Athens: Greece hopes to obtain its lenders’ approval for a new wave of austerity measures worth about 11.5 billion euros ($14.1 billion) by the middle of next month, a Greek finance ministry source said on Monday.

Winning approval for the savings due in 2013-14 is key to a positive review from the “troika” of the European Union, the European Central Bank and the International Monetary Fund, who are expected back in Athens next month for a verdict on whether they will keep funds flowing to the austerity-bound country.

“Our aim is to have agreed with our partners by Sept. 14,” the senior finance ministry official told reporters. An informal Eurogroup finance ministers’ meeting has also been scheduled in Nicosia for the same date.

The chiefs of the troika mission, who completed a preliminary visit to Athens earlier this month, are expected to return around Sept. 5, the official said.
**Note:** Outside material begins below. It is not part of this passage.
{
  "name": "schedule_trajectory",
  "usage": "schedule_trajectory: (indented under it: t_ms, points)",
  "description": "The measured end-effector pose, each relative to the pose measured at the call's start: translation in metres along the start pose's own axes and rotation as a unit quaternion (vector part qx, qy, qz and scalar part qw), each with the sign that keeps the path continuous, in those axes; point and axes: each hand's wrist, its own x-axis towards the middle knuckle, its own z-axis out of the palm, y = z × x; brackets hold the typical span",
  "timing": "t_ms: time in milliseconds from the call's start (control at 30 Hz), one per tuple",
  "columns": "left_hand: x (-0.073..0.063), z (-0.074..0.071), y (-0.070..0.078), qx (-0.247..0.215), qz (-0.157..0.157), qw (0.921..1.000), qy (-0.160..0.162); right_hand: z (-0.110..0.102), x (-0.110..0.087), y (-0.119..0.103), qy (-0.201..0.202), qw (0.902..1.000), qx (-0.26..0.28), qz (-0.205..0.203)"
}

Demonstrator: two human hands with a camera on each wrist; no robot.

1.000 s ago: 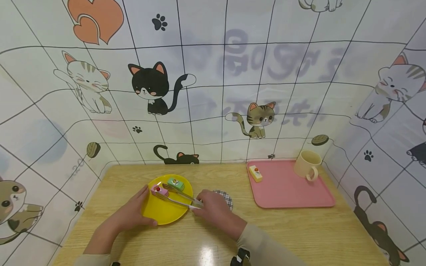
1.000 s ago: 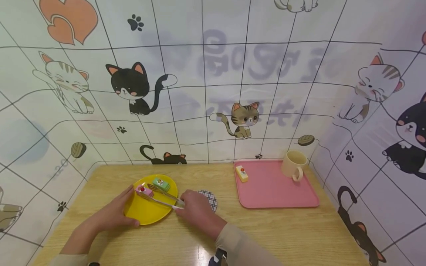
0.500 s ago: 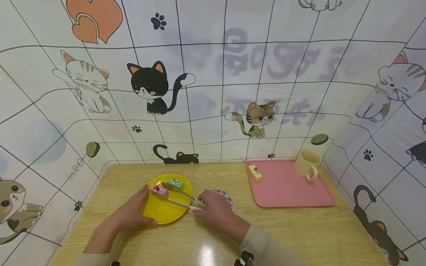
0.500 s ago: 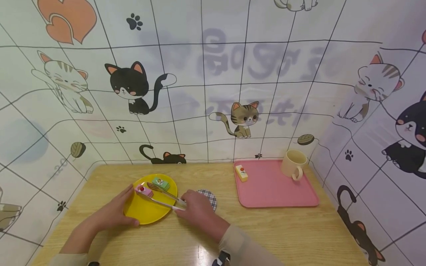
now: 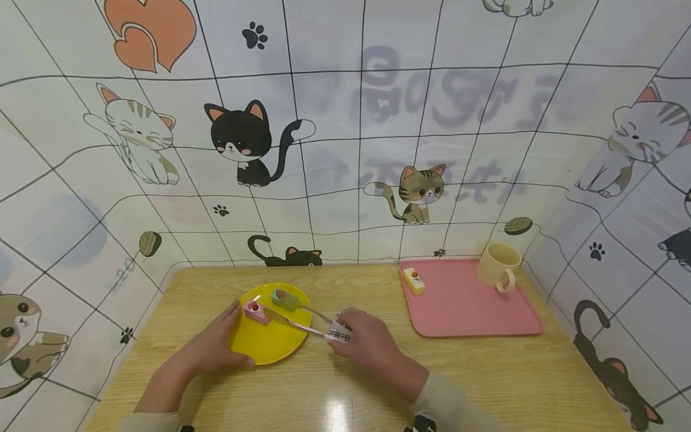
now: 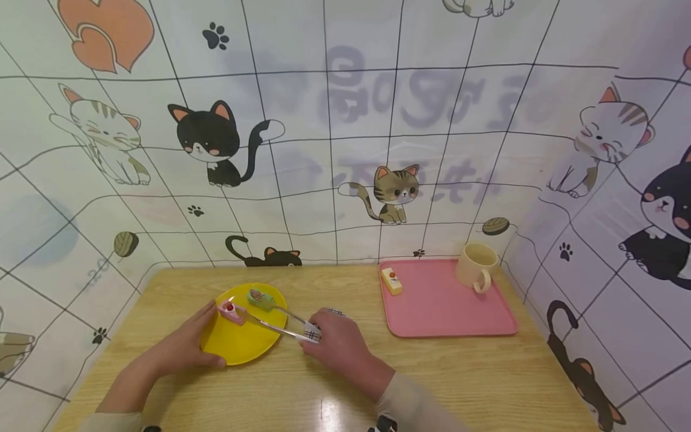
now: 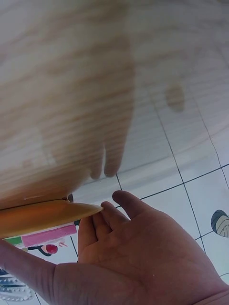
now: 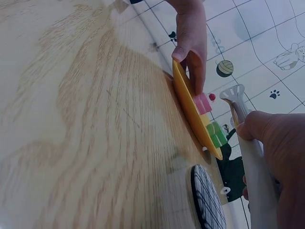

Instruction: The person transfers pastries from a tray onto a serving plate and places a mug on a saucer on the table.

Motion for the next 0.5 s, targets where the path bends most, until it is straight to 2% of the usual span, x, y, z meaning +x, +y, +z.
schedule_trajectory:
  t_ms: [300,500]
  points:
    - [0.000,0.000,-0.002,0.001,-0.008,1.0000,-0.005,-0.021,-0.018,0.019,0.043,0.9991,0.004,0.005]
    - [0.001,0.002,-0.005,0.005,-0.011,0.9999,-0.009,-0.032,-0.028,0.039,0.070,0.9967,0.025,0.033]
The Greek government has so far worked out a draft list of measures worth 10.8 billion euros, another senior ministry official told Reuters last week.

Talks between ministers to identify the remaining 700 million euros were continuing on Monday and Greece plans to wrap them up “as soon as possible”, the official said.

The bulk of the measures will include cuts in pensions, public sector wages, welfare benefits and health expenses. The Greek government is also working on a plan to dismiss up to 40,000 civil servants over the next years.

Germany’s Der Spiegel magazine on Saturday cited an interim troika report as saying Greece will likely need 2.5 billion euros in spending cuts over the next two years beyond the 11.5 billion figure to meet international lenders’ demands for cutting its deficit.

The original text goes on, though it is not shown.